Du 28 au 30 septembre se tiendra à Colmar le procès de 61 personnes ayant volontairement fauché des plants de vigne OGM (Organismes Génétiquement Modifiés), l’occasion pour les Jeunes Écologistes de rappeler leur opposition à la culture des OGM en plein champ et la nécessité d’une politique européenne respectant le principe de précaution…

Face à la volonté des grandes firmes agroalimentaires de marchandiser et rationaliser le vivant, les actes de désobéissance civile expriment le rejet des OGM par les citoyens. L’Union Européenne, en autorisant récemment la culture de la pomme de terre Amflora et du maïs MON 863, va pourtant à l’encontre de l’intérêt de toutes et tous.

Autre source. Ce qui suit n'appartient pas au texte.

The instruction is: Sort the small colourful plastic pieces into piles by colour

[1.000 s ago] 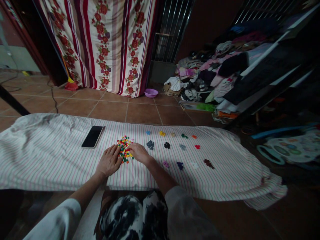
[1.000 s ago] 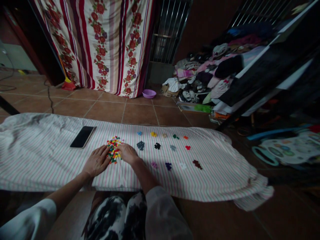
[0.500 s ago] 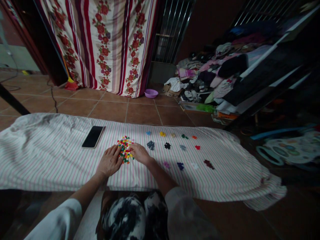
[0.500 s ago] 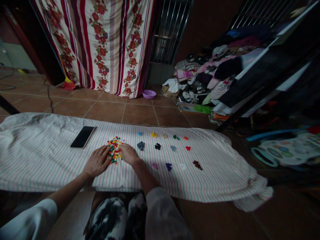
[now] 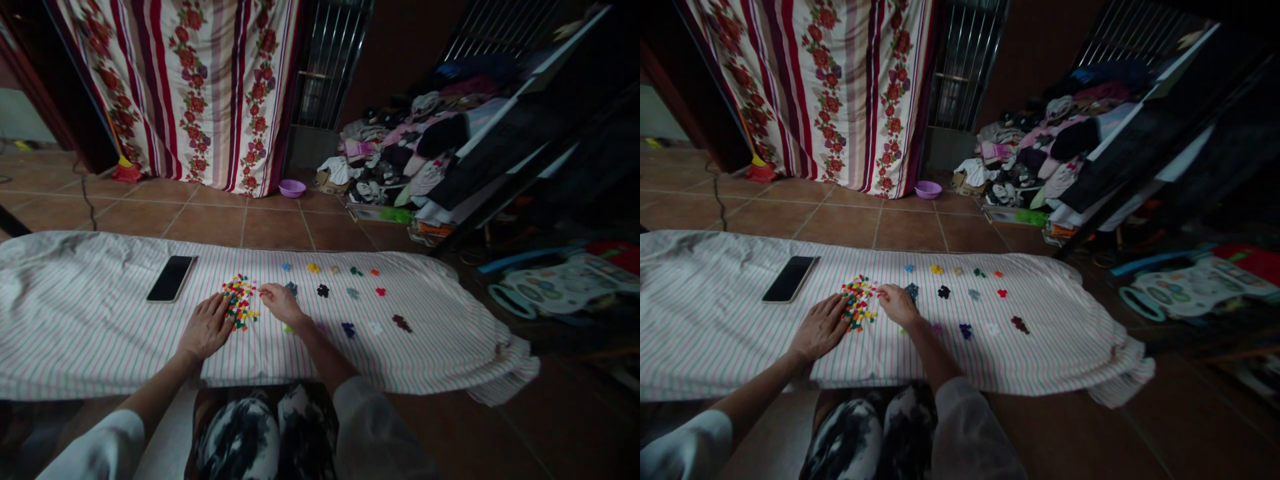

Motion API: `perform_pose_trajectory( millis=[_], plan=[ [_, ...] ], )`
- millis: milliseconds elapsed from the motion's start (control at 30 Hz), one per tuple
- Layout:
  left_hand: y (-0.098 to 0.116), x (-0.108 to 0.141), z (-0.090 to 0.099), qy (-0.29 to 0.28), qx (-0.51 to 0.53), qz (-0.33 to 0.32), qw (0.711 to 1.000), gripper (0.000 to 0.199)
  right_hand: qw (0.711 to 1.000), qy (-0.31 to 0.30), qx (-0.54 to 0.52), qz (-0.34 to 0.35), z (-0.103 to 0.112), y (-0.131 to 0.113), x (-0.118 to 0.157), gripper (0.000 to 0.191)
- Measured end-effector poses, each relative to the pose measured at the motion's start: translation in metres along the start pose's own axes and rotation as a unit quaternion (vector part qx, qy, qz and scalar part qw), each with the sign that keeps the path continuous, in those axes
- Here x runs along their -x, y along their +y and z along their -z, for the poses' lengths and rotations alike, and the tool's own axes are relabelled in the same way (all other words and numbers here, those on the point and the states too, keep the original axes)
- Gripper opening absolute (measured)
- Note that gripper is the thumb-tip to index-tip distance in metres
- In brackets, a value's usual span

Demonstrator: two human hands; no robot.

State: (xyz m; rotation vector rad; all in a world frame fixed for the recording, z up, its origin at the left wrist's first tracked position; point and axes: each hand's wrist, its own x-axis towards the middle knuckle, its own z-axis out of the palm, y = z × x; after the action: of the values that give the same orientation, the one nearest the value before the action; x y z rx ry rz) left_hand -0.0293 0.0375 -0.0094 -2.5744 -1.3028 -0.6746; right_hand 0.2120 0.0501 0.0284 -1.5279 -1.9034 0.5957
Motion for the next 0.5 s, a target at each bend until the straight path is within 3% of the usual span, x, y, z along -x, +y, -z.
perform_pose_trajectory(
  millis=[400,500],
  plan=[
    [-0.008,0.005,-0.005,0.011,-0.024,-0.078,0.997,0.04,0.995,0.089,0.017,-0.038,0.062,0.04,0.034,0.017],
    [-0.008,0.005,-0.006,0.017,-0.026,-0.067,0.997,0.042,0.99,0.135,0.017,-0.046,0.083,0.059,0.045,0.019]
  ],
)
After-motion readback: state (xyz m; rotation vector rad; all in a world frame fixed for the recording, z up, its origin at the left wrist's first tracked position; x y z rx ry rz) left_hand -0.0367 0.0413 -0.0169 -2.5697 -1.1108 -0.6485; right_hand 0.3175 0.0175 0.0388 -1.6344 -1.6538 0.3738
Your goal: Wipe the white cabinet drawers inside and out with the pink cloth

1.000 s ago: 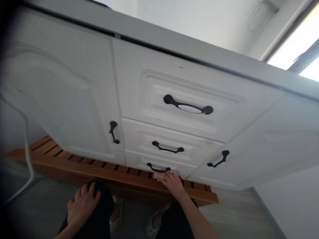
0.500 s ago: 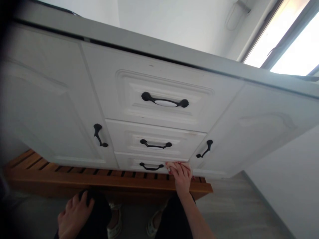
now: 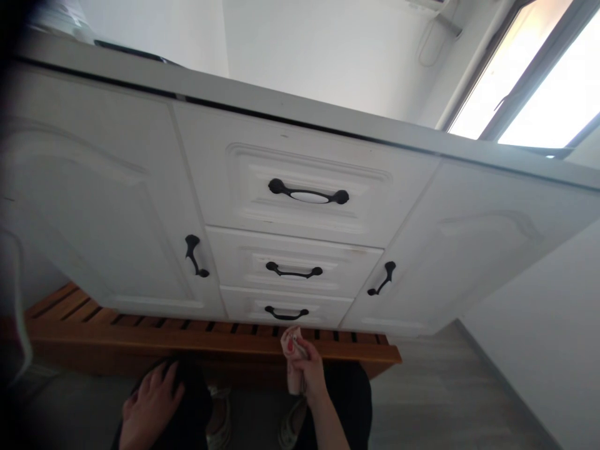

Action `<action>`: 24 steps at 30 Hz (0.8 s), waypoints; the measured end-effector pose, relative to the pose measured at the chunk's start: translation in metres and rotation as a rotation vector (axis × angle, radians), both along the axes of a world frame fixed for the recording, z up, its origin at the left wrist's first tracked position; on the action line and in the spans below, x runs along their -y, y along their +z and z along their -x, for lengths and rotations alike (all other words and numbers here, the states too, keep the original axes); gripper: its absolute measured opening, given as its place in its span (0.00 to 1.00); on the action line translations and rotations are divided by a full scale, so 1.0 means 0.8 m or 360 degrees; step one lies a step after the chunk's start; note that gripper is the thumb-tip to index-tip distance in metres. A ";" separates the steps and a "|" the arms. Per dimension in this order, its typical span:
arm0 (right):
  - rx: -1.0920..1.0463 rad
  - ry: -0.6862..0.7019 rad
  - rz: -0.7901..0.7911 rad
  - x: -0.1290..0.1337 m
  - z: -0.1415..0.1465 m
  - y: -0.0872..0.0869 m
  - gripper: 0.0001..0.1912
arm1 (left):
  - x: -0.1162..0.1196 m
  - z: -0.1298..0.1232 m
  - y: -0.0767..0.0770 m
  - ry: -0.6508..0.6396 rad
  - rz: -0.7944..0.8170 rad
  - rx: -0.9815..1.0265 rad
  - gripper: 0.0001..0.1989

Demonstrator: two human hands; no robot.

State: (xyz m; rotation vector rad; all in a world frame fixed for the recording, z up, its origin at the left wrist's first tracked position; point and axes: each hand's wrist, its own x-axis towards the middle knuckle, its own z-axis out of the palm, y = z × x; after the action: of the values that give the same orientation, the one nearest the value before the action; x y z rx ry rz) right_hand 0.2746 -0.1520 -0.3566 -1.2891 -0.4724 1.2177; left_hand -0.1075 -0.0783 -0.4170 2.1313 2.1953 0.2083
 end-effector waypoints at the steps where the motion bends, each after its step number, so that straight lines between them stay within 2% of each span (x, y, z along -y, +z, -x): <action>1: -0.0168 0.0013 0.0026 0.007 0.009 0.006 0.30 | 0.003 -0.004 0.003 -0.0025 0.0039 0.0209 0.30; 3: -0.0467 0.0068 0.0069 0.024 0.025 0.023 0.31 | 0.007 -0.022 0.013 -0.0018 0.0157 0.0770 0.32; 5: -0.0753 0.0161 0.0075 0.043 0.035 0.044 0.28 | 0.012 -0.050 0.024 -0.0002 0.0312 0.1305 0.37; 8: -0.0931 0.0320 0.0117 0.062 0.043 0.077 0.20 | 0.024 -0.104 0.051 -0.0089 0.0575 0.1658 0.36; 10: -0.0973 0.0459 0.0152 0.068 0.045 0.095 0.23 | 0.035 -0.138 0.081 -0.0149 0.0883 0.1969 0.33; 11: -0.0956 0.0521 0.0139 0.069 0.047 0.102 0.26 | 0.040 -0.152 0.100 -0.0122 0.1114 0.2302 0.32; 13: -0.0821 0.0576 0.0023 0.068 0.051 0.111 0.28 | 0.051 -0.171 0.141 -0.0292 0.1458 0.2783 0.31; 15: -0.0574 0.0519 -0.0130 0.065 0.055 0.115 0.29 | 0.062 -0.179 0.175 -0.0329 0.1548 0.2908 0.29; 17: -0.0236 0.0405 -0.0230 0.063 0.058 0.118 0.25 | 0.073 -0.181 0.192 -0.0217 0.1517 0.2806 0.29; 19: 0.0150 0.0311 -0.0261 0.063 0.060 0.121 0.20 | 0.083 -0.180 0.195 -0.0145 0.1487 0.2690 0.29; 21: 0.0473 0.0295 -0.0236 0.064 0.064 0.125 0.17 | 0.091 -0.182 0.188 -0.0223 0.1459 0.2706 0.29; 24: 0.0738 0.0323 -0.0243 0.065 0.075 0.133 0.19 | 0.098 -0.191 0.176 -0.0341 0.1283 0.2874 0.30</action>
State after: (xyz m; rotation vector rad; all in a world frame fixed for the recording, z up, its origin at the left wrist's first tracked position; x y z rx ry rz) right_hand 0.2150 -0.2042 -0.2499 -1.4156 -1.0324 1.0180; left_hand 0.0456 -0.1563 -0.2760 0.8100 0.6883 0.6830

Inutiles et dangereux, les OGM représentent en effet une triple menace : pour l’environnement, en encourageant l’utilisation des pesticides auxquels ils ont été rendus résistants, pour la sécurité alimentaire mondiale en mettant entre les mains de quelques firmes le monopole des semences, mais aussi pour la santé des consommateurs.

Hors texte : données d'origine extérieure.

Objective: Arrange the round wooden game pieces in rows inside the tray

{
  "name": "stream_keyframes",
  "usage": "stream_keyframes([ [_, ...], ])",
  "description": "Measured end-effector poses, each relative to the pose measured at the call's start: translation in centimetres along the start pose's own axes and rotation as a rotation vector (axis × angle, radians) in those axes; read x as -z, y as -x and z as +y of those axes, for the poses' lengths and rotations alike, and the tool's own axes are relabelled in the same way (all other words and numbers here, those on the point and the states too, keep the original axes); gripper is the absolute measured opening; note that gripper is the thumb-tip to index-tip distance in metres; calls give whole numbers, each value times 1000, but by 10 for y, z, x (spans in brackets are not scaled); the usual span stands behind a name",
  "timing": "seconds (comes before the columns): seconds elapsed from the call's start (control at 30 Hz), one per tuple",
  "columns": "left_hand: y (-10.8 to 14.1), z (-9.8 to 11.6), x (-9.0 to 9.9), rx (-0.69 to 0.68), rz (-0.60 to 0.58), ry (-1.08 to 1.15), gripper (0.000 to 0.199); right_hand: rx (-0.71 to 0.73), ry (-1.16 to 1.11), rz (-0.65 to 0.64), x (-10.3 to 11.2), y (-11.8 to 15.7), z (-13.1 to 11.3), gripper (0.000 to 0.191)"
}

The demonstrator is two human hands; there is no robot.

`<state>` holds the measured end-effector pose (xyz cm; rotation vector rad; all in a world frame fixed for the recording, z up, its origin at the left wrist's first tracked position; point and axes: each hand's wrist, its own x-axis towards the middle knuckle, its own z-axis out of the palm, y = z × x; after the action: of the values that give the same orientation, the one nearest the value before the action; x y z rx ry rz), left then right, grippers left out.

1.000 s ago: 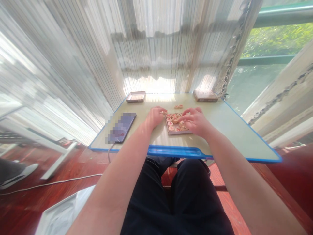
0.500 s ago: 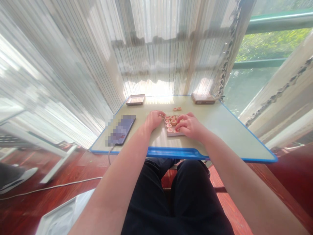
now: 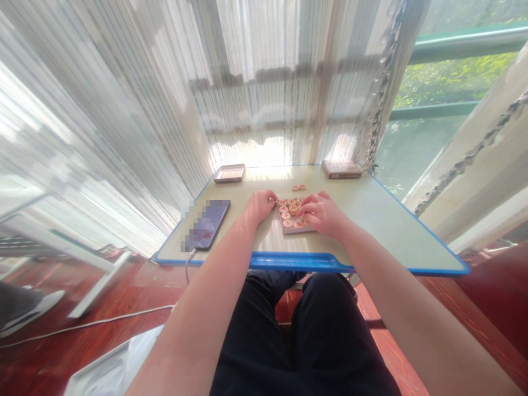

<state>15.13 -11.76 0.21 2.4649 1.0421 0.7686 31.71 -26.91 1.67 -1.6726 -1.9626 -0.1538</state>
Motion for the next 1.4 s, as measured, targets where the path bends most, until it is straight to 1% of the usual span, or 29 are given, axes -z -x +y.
stream_keyframes([
  [0.13, 1, 7, 3, -11, 79, 189, 23, -35, -6, 67, -1, 0, 0, 30],
  [0.2, 2, 12, 4, -17, 75, 259, 25, -52, -12, 104, -1, 0, 0, 28],
  [0.3, 3, 15, 4, -28, 15, 199, 22, -67, -9, 101, -2, 0, -1, 27],
  [0.4, 3, 14, 1, -38, -24, 104, 29, -66, -13, 92, -3, 0, -1, 25],
  [0.5, 1, 10, -3, -32, -12, 89, 37, -77, -31, 94, -4, 0, 1, 24],
  [0.63, -2, 6, -5, -26, 3, 82, 40, -101, -37, 86, -5, 0, 2, 24],
  [0.8, -1, 9, -3, -14, -20, 161, 44, -146, 0, 62, -5, -1, 2, 25],
  [0.9, -1, 11, -3, -37, -35, 232, 46, -136, 38, 63, -6, -1, 2, 29],
  [1.07, -1, 8, -5, -77, 1, 346, 43, -123, 63, 56, -7, -1, 3, 29],
  [1.27, 0, 10, -4, -42, 17, 330, 40, -120, 54, 59, -6, -1, 3, 27],
  [1.4, -1, 10, -4, -42, 17, 322, 40, -135, 44, 59, -5, -1, 3, 26],
])
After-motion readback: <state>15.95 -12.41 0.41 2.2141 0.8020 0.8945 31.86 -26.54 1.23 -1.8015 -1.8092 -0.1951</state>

De plus, il est scandaleux que des fonds de recherche publique soient utilisés pour développer des plantes transgéniques dont l’influence sur l’organisme humain ainsi que sur l’ensemble de la biodiversité n’est pas sans conséquences. Les Jeunes Écologistes, opposés à la culture des OGM en plein champ, demandent à l’Union Européenne un moratoire strict sur ces essais irresponsables. Dès aujourd’hui, les pouvoirs publics et les firmes agro-alimentaires doivent abandonner cette vision pseudo-progressiste de l’agriculture et de la viniculture au profit d’un modèle relocalisé, à échelle paysanne, respectueux de l’homme et de l’environnement.